- **PROVIDED ENTRIES**:
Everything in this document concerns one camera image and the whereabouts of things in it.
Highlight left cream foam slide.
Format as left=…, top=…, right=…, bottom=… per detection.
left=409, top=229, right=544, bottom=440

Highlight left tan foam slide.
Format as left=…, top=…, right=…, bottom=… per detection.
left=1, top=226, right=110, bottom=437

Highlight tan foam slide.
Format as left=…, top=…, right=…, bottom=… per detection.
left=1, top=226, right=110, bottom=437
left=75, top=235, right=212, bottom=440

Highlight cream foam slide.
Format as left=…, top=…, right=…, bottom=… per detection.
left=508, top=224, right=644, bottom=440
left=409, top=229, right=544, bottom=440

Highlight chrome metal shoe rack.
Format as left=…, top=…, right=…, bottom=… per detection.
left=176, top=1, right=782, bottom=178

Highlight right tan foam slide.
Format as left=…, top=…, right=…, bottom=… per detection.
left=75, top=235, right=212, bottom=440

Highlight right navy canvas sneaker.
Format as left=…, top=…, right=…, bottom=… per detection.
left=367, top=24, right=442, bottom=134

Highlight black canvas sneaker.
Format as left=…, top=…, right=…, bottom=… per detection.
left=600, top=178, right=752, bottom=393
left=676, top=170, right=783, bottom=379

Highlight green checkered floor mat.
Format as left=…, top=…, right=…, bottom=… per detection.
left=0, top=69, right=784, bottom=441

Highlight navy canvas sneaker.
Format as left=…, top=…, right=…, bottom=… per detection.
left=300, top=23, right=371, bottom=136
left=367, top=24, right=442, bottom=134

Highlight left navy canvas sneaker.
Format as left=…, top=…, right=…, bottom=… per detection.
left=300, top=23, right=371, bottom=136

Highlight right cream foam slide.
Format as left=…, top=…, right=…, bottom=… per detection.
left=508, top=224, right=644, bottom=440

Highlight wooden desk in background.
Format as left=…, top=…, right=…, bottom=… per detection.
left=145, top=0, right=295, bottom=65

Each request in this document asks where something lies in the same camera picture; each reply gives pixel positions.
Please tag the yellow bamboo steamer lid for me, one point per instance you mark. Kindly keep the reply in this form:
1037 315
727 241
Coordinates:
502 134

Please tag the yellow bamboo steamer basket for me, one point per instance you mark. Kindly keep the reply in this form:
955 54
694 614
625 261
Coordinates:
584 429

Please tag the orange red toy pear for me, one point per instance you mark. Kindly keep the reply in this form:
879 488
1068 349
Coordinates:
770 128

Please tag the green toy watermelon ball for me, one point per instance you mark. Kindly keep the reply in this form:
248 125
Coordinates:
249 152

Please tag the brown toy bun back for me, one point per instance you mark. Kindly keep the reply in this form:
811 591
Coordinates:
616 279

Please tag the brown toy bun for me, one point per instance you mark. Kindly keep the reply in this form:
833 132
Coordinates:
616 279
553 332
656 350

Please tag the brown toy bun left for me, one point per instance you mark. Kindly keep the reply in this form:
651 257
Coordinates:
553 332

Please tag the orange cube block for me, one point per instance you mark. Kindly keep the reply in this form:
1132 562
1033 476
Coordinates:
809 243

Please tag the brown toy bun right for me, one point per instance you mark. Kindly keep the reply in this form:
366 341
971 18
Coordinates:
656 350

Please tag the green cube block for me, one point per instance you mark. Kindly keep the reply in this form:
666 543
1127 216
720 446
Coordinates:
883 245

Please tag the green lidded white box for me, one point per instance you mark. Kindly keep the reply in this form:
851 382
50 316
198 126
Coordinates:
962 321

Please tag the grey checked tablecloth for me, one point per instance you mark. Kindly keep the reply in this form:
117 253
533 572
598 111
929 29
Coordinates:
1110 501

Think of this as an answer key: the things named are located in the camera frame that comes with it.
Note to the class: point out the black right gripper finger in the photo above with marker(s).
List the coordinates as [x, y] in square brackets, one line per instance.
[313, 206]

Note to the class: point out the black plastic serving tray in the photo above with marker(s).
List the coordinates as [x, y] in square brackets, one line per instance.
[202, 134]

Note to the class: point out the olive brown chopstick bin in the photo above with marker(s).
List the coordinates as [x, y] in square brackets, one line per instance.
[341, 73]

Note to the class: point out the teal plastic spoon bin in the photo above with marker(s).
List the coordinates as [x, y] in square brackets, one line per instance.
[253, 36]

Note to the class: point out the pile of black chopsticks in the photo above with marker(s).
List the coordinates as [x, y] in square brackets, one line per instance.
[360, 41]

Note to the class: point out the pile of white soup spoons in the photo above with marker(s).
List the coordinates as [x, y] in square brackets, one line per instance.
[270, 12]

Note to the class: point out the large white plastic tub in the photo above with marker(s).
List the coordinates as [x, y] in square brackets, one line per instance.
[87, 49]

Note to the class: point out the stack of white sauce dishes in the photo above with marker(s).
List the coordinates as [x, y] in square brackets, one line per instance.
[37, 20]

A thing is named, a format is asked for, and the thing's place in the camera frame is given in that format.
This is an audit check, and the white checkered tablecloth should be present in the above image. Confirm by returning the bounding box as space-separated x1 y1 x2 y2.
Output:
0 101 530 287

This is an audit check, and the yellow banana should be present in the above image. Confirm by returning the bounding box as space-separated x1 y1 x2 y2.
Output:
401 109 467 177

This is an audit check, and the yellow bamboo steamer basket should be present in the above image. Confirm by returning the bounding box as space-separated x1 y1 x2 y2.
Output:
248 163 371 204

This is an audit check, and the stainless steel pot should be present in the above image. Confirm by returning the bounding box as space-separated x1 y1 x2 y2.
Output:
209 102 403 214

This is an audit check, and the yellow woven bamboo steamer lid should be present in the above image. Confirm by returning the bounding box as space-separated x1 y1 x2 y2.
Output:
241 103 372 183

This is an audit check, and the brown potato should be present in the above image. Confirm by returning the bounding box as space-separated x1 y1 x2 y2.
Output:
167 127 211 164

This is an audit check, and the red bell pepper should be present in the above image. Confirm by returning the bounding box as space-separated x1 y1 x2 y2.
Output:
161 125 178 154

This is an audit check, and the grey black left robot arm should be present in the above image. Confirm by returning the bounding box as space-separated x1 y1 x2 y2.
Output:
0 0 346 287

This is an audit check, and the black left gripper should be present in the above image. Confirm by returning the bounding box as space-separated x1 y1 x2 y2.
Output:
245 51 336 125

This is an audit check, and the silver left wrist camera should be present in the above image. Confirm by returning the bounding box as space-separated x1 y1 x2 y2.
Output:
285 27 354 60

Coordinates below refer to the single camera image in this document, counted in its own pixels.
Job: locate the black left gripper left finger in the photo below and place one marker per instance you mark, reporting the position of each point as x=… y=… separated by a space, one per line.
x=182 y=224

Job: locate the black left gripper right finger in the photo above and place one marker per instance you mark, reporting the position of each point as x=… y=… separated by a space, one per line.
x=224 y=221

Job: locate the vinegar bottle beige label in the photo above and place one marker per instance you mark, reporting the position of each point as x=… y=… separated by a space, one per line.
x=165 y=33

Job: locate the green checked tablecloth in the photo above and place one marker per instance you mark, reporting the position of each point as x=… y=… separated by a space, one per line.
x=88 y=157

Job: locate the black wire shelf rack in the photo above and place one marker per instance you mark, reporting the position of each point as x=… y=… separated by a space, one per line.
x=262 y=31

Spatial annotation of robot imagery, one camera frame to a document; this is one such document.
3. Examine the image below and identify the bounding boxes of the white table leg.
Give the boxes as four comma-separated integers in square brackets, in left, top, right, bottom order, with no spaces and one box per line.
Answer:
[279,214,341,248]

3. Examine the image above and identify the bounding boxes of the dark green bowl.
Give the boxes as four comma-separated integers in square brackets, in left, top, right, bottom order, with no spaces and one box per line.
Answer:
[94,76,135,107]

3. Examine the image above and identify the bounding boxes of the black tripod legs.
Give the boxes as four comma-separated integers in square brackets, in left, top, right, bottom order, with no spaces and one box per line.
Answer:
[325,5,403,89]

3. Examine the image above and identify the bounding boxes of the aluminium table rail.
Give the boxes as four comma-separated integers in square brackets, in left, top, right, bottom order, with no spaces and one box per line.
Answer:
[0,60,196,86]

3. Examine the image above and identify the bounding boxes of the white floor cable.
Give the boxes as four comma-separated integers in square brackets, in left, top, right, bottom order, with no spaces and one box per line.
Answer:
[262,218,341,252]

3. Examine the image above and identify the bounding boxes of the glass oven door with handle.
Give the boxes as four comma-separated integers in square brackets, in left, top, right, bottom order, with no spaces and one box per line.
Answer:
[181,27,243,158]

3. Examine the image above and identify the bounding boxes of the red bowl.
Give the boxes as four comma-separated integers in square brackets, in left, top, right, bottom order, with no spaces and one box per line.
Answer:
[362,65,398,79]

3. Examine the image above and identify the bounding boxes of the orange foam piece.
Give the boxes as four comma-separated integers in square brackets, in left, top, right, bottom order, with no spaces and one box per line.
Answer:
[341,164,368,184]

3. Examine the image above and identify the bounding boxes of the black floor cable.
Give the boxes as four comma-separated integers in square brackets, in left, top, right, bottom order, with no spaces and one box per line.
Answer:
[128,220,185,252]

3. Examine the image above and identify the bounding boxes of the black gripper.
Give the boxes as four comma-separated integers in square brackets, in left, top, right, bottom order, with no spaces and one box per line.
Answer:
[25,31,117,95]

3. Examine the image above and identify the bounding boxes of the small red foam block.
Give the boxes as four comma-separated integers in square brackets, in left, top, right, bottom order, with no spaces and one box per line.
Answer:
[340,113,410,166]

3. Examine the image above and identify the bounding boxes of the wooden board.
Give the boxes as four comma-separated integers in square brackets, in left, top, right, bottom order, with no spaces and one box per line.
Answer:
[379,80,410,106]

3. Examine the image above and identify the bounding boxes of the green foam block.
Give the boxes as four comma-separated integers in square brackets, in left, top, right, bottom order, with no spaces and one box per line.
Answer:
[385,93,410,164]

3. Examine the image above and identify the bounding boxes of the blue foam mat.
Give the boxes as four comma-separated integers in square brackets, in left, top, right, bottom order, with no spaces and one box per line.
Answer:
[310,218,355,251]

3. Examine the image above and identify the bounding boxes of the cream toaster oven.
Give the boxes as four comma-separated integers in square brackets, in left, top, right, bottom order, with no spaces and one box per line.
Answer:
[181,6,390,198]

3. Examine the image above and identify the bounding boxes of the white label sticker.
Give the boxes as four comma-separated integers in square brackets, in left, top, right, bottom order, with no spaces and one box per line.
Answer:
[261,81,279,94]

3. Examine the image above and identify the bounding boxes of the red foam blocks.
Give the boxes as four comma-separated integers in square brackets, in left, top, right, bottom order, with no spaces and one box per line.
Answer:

- **REQUIRED ACTION**:
Print only these lines, please. They run from the start of the entries above to the line containing "Highlight right navy canvas sneaker.", both ends included, and must match exactly.

- **YOUR SOLUTION**:
Everything in this document concerns one camera image and the whereabouts of things in it.
Highlight left cream foam slide.
Format as left=…, top=…, right=…, bottom=… per detection.
left=409, top=229, right=544, bottom=440

Highlight left tan foam slide.
Format as left=…, top=…, right=…, bottom=… per detection.
left=1, top=226, right=110, bottom=437

Highlight tan foam slide.
Format as left=…, top=…, right=…, bottom=… per detection.
left=1, top=226, right=110, bottom=437
left=75, top=235, right=212, bottom=440

Highlight cream foam slide.
Format as left=…, top=…, right=…, bottom=… per detection.
left=508, top=224, right=644, bottom=440
left=409, top=229, right=544, bottom=440

Highlight chrome metal shoe rack.
Format as left=…, top=…, right=…, bottom=… per detection.
left=176, top=1, right=782, bottom=178

Highlight right tan foam slide.
Format as left=…, top=…, right=…, bottom=… per detection.
left=75, top=235, right=212, bottom=440

Highlight right navy canvas sneaker.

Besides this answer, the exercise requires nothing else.